━━━━━ Listed records ━━━━━

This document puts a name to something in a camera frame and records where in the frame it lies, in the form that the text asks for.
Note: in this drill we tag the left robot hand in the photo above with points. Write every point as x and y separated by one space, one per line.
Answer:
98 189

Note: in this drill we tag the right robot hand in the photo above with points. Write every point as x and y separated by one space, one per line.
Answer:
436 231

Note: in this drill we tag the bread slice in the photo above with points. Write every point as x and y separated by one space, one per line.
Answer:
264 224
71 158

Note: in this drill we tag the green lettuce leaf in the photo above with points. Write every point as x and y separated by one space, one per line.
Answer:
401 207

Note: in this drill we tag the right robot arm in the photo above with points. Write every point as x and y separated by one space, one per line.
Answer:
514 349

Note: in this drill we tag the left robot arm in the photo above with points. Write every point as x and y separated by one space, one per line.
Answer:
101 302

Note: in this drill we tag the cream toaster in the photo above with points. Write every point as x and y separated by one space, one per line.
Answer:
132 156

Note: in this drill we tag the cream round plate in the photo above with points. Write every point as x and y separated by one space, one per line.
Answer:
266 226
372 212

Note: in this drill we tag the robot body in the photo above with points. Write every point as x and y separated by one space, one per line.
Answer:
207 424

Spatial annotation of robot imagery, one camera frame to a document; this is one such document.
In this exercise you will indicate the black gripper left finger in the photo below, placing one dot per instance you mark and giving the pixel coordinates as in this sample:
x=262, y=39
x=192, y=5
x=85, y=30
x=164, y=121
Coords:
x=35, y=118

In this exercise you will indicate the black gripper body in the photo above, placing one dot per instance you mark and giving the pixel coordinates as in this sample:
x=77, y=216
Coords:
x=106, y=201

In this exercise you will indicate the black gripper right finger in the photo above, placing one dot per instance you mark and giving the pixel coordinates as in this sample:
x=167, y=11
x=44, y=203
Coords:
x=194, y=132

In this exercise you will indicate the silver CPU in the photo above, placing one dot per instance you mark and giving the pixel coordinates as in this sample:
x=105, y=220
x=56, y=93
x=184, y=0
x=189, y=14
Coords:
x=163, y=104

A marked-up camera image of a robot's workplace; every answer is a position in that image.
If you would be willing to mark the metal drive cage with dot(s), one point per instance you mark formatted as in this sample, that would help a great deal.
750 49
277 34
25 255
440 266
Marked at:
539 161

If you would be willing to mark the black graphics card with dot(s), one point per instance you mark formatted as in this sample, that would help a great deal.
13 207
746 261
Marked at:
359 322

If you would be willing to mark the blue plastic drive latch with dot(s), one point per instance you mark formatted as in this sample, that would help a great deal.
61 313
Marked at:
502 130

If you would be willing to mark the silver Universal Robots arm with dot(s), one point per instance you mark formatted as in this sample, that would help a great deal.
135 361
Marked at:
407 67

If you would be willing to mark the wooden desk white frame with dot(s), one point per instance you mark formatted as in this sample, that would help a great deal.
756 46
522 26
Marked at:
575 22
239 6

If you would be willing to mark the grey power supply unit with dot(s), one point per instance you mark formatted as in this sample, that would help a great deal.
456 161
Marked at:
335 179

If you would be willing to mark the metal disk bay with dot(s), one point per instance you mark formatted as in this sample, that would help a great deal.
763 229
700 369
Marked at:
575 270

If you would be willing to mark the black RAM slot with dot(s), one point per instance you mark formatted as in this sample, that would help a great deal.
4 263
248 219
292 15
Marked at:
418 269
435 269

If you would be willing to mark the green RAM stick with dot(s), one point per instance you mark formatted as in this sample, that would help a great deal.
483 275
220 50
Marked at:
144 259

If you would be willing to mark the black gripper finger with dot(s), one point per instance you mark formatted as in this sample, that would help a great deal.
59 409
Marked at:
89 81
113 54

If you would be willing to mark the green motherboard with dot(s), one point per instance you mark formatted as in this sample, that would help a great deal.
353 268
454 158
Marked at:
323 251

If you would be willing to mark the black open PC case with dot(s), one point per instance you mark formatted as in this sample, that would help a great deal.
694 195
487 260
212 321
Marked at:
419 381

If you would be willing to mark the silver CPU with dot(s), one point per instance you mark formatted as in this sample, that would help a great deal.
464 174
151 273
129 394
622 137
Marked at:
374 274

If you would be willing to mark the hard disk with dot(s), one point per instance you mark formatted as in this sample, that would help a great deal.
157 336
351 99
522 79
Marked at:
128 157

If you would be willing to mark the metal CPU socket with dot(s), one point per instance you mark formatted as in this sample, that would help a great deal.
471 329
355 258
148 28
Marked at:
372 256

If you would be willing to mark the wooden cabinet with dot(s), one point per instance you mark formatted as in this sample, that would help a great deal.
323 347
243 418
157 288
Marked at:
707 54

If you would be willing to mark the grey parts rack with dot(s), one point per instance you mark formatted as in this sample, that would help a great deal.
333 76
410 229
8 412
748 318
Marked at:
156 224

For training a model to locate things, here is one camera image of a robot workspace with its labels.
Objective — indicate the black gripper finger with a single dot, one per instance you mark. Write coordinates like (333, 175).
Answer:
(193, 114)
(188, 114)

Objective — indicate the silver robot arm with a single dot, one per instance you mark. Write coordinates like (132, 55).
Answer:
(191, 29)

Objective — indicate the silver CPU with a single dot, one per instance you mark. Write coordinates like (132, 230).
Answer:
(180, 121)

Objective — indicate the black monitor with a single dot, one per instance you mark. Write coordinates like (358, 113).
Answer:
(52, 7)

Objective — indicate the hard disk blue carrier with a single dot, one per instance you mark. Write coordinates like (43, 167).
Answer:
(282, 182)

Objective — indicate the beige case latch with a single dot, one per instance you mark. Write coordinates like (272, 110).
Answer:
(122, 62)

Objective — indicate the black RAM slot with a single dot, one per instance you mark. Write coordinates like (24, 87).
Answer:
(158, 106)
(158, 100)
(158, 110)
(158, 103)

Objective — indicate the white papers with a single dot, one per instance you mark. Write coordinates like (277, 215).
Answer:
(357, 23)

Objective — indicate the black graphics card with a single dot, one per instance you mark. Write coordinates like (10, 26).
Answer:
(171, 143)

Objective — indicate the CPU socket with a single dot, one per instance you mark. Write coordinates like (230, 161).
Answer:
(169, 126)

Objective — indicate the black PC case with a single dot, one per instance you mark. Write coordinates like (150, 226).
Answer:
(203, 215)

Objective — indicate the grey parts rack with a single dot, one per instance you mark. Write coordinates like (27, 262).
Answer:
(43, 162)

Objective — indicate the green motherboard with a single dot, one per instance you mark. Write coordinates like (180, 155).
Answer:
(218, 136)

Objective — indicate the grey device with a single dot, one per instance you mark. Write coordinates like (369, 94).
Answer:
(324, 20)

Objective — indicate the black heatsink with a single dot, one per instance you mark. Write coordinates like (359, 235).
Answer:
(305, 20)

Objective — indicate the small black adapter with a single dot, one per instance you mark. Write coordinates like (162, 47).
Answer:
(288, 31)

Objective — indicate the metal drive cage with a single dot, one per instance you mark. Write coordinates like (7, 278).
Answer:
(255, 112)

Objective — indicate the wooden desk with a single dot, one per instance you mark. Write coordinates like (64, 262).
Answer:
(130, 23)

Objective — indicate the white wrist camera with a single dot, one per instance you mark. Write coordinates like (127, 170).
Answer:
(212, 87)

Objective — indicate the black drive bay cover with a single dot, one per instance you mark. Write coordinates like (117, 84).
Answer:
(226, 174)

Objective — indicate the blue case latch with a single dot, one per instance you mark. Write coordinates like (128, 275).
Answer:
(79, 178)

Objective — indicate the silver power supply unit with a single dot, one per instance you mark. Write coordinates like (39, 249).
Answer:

━━━━━

◆ **Exercise prompt**: Whichever lines of the data include the word "document", pull them out.

◆ **Exercise result**:
This document puts a name to something in a camera frame and records where in the frame it lies, in the form that the text asks for.
Spatial annotation of robot imagery, one camera frame to a document; this is one such document.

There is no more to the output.